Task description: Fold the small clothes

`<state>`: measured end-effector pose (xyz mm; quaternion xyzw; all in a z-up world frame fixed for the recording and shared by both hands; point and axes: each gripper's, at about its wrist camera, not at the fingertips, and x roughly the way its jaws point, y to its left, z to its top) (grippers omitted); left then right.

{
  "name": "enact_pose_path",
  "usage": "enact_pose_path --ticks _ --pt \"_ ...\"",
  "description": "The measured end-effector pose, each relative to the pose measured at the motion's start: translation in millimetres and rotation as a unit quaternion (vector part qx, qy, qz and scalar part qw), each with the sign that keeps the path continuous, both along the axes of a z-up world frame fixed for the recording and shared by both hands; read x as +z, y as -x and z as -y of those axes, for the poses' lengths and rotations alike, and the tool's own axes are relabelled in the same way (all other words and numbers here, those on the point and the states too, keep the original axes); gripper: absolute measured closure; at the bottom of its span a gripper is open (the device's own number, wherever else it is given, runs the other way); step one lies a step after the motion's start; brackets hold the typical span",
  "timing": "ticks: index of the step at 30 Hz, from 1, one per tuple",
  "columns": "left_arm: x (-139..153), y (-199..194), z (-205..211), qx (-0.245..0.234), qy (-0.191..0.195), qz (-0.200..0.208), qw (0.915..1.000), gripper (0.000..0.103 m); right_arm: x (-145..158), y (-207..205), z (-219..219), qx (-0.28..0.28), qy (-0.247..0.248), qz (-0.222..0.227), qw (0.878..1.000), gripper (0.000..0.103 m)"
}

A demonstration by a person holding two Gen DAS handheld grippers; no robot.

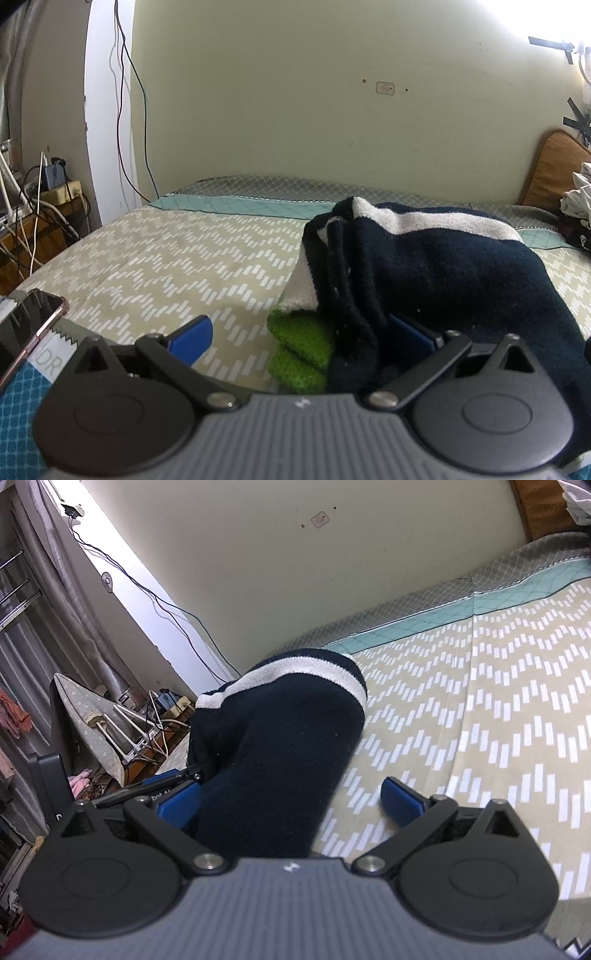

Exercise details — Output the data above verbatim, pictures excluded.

Response to the exercise —
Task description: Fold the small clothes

`<state>`: measured end-effector pose (xyz mm; quaternion xyzw; all in a z-up world frame fixed for the recording and shared by both hands; point and axes: each gripper's, at about its wrist camera, not at the fingertips, and x roughly the way its jaws point, y to its left, z to its top) (grippers omitted); left then right.

{
  "name": "enact_pose_path",
  "usage": "enact_pose_path --ticks _ --pt \"_ ...\"",
  "description": "The measured end-effector pose, each relative to the pose measured at the motion's start: translation in millimetres and rotation as a unit quaternion (vector part qx, qy, qz and scalar part qw), each with the sign that keeps the path continuous, both along the axes of a z-up world frame fixed for the recording and shared by both hands; read x as +z, y as -x and z as -y of those axes, for the poses' lengths and rotations alike, and the tool's own axes are relabelled in the same way (all other words and numbers here, those on the point and the states too, keep the original axes); gripper: absolute measured closure; at the bottom of its span a gripper is open (the device's own number, wherever else it is given, runs the other way); step one lies a step after the motion's start; brackets hold the typical span",
  "timing": "ticks: index of the step at 30 Hz, from 1, one per tuple",
  "columns": "left_arm: x (-139..153), y (-199..194), z (-205..211), qx (-0.245..0.234), qy (-0.191..0.195), qz (-0.200..0.208), qw (0.915..1.000), gripper (0.000..0.103 m); right_arm: x (-145..158), y (-207..205), z (-219..219), qx (-0.28..0.28), qy (-0.247..0.248), qz (-0.222..0.227), qw (0.878..1.000), gripper (0.000..0.103 m)"
}

A demonstration by a person holding two Gen DAS handheld grippers; no robot.

The answer was given in full.